Quelques centaines de manifestants ont participé, samedi après-midi, à une marche anti-G7 organisée par la Coalition pour un Forum alternatif au G7. Les autorités ont indiqué que le tout s'est déroulé de façon pacifique.

Au total, 13 personnes ont été arrrêtées depuis jeudi, a indiqué en fin de journée le Groupe intégré de la sécurité (GIS), qui dresse un bilan positif des mesures de sécurité mises en place durant le sommet.

« Plusieurs manifestations pacifiques ont eu lieu, principalement à Québec, sans débordement notable », souligne-t-on.

Politiques dénoncées

La tenue de kiosques et de discussions étaient au programme samedi près de la fontaine de Tourny. Vers 15 h, les manifestants ont marché deux kilomètres sur la colline Parlementaire et dans le Vieux-Québec. Ils étaient encadrés par un grand nombre de policiers.

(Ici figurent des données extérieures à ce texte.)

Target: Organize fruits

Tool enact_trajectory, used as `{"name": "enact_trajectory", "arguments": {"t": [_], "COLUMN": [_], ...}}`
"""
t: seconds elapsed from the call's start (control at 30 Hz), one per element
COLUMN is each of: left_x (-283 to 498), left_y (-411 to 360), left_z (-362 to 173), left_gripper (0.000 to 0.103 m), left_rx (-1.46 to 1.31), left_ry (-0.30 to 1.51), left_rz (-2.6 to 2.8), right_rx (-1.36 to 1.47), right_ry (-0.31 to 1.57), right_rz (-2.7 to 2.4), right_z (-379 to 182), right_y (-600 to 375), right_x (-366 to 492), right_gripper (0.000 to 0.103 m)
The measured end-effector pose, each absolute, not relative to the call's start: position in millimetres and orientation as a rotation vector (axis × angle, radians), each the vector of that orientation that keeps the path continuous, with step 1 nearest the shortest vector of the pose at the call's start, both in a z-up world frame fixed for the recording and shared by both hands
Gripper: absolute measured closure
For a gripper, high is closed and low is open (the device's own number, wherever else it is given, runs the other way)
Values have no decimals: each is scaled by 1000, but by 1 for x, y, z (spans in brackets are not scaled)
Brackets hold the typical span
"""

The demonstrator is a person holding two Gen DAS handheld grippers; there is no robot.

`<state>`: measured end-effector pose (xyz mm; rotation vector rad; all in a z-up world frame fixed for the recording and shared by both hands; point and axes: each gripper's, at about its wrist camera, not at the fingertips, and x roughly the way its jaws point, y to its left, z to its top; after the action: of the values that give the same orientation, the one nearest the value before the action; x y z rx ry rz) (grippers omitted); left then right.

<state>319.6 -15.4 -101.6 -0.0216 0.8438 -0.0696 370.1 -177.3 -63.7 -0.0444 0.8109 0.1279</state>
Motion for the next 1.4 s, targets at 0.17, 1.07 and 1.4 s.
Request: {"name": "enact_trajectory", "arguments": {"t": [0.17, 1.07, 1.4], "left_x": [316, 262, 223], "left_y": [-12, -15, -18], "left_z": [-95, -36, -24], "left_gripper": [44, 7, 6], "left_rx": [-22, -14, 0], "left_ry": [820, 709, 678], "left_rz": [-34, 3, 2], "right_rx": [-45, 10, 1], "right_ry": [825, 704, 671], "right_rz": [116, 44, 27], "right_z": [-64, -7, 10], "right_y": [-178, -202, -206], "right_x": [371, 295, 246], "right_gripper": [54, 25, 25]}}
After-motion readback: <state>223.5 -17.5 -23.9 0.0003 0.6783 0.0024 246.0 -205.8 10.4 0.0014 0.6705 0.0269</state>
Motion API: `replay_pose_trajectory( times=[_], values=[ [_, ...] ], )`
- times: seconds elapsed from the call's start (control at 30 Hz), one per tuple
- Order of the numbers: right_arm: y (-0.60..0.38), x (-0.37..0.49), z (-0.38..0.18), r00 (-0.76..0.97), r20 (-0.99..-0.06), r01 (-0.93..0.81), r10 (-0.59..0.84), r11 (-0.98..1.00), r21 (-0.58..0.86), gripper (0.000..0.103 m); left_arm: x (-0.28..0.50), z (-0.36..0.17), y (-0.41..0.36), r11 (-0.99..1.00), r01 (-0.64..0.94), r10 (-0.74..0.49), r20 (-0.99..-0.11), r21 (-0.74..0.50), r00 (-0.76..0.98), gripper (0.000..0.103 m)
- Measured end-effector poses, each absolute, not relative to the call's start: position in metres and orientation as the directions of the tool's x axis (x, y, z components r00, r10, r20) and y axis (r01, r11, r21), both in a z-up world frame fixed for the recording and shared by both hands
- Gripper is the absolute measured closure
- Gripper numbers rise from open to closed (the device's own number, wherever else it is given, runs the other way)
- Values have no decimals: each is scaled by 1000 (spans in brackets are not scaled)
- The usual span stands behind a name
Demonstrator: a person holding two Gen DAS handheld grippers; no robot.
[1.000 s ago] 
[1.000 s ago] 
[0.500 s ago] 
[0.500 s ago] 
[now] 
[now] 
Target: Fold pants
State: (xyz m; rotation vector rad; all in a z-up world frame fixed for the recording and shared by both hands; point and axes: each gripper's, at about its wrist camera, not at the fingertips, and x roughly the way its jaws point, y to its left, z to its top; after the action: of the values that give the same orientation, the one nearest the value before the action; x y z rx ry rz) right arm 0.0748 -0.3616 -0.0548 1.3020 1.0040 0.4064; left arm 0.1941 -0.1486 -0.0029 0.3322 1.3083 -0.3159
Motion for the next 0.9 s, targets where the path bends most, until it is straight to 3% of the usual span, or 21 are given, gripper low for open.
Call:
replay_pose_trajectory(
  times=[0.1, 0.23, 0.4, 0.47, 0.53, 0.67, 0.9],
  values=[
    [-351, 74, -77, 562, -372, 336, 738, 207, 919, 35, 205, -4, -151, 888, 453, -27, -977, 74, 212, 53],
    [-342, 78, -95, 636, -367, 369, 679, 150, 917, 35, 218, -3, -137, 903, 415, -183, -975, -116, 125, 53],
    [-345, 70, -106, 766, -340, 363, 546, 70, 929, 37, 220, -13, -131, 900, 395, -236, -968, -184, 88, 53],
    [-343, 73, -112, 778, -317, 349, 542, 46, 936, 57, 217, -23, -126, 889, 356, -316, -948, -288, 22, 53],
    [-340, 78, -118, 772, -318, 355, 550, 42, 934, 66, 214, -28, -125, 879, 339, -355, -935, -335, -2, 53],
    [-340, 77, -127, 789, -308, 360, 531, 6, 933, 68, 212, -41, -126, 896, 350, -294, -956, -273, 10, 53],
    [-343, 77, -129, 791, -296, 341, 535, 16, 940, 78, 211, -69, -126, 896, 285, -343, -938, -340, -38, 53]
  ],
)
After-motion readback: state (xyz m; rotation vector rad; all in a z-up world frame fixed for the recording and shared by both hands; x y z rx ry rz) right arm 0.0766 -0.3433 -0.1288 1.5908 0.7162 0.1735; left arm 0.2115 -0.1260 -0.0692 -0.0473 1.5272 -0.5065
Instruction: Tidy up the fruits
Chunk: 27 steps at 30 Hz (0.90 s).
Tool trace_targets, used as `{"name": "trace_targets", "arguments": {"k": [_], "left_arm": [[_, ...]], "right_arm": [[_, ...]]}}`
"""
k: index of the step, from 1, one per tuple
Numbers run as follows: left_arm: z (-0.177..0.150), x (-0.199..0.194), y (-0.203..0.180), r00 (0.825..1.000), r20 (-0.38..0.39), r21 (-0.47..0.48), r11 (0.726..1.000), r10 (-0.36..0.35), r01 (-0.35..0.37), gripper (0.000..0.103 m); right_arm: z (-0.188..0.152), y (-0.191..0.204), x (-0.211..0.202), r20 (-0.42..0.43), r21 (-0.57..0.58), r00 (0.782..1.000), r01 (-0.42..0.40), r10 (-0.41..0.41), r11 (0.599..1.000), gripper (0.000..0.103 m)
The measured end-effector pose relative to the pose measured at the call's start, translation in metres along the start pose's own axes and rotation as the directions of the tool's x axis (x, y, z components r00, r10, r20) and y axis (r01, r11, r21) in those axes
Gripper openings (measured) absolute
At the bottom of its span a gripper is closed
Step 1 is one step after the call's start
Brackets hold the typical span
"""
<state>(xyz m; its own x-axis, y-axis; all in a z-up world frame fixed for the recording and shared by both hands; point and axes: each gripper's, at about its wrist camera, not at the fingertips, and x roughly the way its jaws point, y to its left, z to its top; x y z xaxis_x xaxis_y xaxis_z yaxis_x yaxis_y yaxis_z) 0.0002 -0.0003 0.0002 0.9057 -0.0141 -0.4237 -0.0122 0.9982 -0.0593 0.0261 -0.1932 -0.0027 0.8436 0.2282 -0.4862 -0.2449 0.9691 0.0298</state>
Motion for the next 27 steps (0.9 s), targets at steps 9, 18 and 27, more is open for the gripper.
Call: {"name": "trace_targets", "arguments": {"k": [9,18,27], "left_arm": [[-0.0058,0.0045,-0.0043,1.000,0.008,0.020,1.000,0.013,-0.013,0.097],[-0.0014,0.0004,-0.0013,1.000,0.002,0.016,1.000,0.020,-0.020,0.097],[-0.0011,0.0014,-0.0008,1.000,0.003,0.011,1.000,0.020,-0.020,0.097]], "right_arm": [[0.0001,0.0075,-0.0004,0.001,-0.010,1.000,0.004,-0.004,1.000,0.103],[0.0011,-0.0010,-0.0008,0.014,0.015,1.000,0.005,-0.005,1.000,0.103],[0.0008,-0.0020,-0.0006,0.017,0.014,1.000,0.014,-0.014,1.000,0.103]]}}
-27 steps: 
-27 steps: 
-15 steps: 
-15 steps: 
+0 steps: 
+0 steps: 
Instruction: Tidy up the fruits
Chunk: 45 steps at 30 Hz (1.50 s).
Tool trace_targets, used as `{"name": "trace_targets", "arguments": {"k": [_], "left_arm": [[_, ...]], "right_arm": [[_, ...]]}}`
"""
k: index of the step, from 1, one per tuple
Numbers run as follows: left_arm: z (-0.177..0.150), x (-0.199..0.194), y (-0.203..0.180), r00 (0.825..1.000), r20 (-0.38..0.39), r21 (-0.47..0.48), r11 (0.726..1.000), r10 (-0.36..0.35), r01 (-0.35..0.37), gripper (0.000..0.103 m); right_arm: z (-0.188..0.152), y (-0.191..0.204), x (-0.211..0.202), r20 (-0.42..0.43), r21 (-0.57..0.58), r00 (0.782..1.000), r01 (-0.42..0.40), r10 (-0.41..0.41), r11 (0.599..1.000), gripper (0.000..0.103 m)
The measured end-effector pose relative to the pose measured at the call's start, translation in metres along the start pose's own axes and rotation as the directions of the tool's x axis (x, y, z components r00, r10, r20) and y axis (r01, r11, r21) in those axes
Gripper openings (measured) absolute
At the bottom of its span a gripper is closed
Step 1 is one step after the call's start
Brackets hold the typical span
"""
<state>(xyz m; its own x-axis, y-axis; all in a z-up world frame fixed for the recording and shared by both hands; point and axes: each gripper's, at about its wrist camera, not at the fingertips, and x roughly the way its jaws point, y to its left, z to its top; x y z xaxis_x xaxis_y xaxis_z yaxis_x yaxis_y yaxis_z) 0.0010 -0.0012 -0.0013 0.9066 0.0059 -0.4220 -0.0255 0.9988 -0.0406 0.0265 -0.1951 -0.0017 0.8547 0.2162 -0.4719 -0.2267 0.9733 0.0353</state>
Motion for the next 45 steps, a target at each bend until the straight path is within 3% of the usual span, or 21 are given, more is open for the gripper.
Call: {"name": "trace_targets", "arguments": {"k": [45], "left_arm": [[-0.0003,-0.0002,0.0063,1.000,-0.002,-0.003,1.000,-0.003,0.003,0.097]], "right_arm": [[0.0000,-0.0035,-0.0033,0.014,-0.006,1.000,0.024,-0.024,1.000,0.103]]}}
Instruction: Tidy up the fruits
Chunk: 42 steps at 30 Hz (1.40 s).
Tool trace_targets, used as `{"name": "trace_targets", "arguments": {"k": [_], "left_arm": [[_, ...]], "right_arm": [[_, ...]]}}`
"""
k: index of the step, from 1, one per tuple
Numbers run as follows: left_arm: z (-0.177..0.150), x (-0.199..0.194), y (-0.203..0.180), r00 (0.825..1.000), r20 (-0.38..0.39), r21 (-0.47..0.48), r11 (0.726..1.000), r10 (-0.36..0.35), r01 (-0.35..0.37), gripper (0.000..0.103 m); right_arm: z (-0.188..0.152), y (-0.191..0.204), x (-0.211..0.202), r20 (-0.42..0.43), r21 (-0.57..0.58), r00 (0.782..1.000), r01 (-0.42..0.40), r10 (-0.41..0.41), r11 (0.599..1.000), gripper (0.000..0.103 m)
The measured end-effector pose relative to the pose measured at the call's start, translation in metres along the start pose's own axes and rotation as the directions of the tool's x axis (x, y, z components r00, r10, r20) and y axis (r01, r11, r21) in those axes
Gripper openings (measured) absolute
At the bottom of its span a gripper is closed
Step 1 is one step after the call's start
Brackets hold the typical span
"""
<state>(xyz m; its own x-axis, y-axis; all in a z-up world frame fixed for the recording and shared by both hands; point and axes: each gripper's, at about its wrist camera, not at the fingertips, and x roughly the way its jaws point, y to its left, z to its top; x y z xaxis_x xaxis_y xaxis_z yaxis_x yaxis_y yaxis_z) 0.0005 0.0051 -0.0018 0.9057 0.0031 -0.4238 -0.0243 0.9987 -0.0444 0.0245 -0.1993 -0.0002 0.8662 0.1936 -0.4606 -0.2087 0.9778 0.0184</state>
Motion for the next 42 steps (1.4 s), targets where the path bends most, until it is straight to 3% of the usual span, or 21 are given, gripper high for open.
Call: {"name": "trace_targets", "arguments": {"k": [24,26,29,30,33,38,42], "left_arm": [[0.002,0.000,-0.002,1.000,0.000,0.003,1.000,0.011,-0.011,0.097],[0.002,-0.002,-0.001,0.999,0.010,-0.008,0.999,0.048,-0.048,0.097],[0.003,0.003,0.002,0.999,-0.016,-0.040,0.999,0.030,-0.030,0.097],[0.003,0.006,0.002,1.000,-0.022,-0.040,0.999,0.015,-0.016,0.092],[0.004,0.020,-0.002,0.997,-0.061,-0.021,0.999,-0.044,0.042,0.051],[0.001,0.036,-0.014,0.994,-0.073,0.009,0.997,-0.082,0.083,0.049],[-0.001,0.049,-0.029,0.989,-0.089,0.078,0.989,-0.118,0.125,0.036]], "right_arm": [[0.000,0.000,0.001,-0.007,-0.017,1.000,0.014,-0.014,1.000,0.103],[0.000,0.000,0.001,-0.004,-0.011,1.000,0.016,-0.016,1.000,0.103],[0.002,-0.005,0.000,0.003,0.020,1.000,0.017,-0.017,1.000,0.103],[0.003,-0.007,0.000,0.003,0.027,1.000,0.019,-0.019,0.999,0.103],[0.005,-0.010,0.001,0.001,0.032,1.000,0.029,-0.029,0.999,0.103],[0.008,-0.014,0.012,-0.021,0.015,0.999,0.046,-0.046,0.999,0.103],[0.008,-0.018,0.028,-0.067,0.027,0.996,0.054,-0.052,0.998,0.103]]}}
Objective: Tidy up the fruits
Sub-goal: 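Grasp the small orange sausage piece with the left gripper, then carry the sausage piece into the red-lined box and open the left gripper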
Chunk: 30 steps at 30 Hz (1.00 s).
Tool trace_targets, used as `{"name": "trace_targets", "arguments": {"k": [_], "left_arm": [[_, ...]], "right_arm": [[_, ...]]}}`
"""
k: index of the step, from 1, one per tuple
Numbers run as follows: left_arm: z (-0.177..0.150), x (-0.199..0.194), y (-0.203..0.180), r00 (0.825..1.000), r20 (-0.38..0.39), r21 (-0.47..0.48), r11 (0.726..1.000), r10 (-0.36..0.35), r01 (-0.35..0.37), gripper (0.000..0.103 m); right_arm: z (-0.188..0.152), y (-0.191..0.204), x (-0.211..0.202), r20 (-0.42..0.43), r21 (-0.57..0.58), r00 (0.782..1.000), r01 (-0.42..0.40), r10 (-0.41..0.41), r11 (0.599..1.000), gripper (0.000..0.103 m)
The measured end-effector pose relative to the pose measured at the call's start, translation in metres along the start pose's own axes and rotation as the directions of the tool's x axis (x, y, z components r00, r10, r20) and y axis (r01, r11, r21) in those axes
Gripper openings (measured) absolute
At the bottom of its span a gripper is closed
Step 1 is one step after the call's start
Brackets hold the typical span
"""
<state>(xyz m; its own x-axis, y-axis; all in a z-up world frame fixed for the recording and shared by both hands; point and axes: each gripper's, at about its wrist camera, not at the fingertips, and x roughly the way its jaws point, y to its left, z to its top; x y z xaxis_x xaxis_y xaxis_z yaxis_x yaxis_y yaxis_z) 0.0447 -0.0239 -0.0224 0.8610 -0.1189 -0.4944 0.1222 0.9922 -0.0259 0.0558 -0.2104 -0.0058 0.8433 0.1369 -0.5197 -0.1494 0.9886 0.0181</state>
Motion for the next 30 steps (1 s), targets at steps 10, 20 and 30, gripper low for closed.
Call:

Anne-Valérie Lemieux-Breton fait partie des organisatrices de la journée. « On prend la rue [...] pour dénoncer la venue du G7 au Québec, pour dénoncer les politiques mises de l'avant par les pays membres du G7, des politiques qui accentuent des inégalités sociales à travers le monde », dit-elle.

Le député de Québec solidaire, Amir Khadir, était de la marche. Il estime que la présence policière dans les rues en raison de la tenue du Sommet du G7 est excessive et qu’elle brime la liberté d’expression des manifestants.

« Il y a beaucoup de gens qui ne seront pas venus à ces manifestations-là en étant persuadés que ça va être l’horreur, les gaz lacrymogènes et les balles qui vont virevolter. Donc, une bonne partie des gens qui ont quelque chose à dire pour manifester leur colère devant l’irresponsabilité des dirigeants du monde ont eu sans doute peur », croit-il.

La Coalition a réservé des autobus pour transporter des manifestants de Montréal, Trois-Rivières et Sherbrooke.

Un spectacle humoristique est aussi prévu en soirée au centre Lucien-Borne.

La présence de Kagame dénoncée

Une dizaine de manifestants se sont aussi rendus samedi matin devant l'Assemblée nationale pour dénoncer la venue du président rwandais Paul Kagame. Le groupe lui reproche notamment sa participation alléguée à la torture et au massacre de millions de personnes lors du génocide du Rwanda.

Perpétue Muramutse représente le Réseau international des femmes pour la démocratie et la paix. Elle est outrée de voir que le Canada laisse entrer l'homme sur son territoire. « On parle de millions de morts. C'est choquant, je n’aurais jamais cru », souligne-t-elle.

M. Kagame a participé à une séance de mobilisation sur la santé des océans et la résilience des communautés côtières, samedi, à Québec.